AbstractsAstronomy & Space Science

Coherent control and manipulation of classical or quantum light via nonlocal effects

by Lida Zhang




Institution: Universität Heidelberg
Department: The Faculty of Physics and Astronomy
Degree: PhD
Year: 2015
Record ID: 1106532
Full text PDF: http://www.ub.uni-heidelberg.de/archiv/18631


Abstract

The thesis is devoted to the theoretical studies of coherent control and manipulation of classical or quantum light via nonlocal effects. At the classical level, controllable light propagation dynamics in the paraxial regime is investigated. The specific type of nonlocal linear effects induced in thermal atomic vapor is explored to achieve diffraction-less and lossless propagation, uniform phase modulation, and frequency conversion with diffractionless image duplication for laser beams with arbitrarily encoded spatial profiles.
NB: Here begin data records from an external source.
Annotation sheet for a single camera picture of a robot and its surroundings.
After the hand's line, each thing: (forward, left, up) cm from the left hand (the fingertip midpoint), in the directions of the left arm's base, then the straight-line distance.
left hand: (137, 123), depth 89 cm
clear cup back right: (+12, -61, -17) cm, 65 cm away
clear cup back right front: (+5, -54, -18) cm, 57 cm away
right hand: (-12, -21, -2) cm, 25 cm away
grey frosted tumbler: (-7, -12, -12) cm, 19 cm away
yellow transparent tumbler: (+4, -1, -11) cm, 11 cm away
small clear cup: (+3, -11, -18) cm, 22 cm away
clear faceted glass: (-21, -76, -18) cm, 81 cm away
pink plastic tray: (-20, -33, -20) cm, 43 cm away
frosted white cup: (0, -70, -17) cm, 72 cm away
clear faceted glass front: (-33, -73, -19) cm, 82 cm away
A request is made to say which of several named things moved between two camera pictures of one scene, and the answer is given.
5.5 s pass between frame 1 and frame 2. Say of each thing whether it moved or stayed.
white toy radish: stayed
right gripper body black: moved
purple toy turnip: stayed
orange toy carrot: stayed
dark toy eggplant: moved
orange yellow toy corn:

Next, the study is extended to investigate propagation dynamics in the presence of nonlocal nonlinear effects generated in thermal interacting Rydberg atoms, which mainly reveals simultaneous competition between the nonlocal nonlinear absorption and the modulational instability for each wave component. Moreover, parity-time (PT) sym- metric dynamics in cold Rydberg atoms are exploited, and it is shown that a phase transition from unbroken to broken PT symmetry can be induced by nonlocal nonlinear effects. At the quantum level, it is further proposed to test the quantum nonlocality of single x-ray photons in a system where very weak x-ray pulses interact with 57 Fe nuclei in a thin cavity, such that a Bell-like inequality in the single-photon version is violated. All these proposals are feasible in current experimental settings.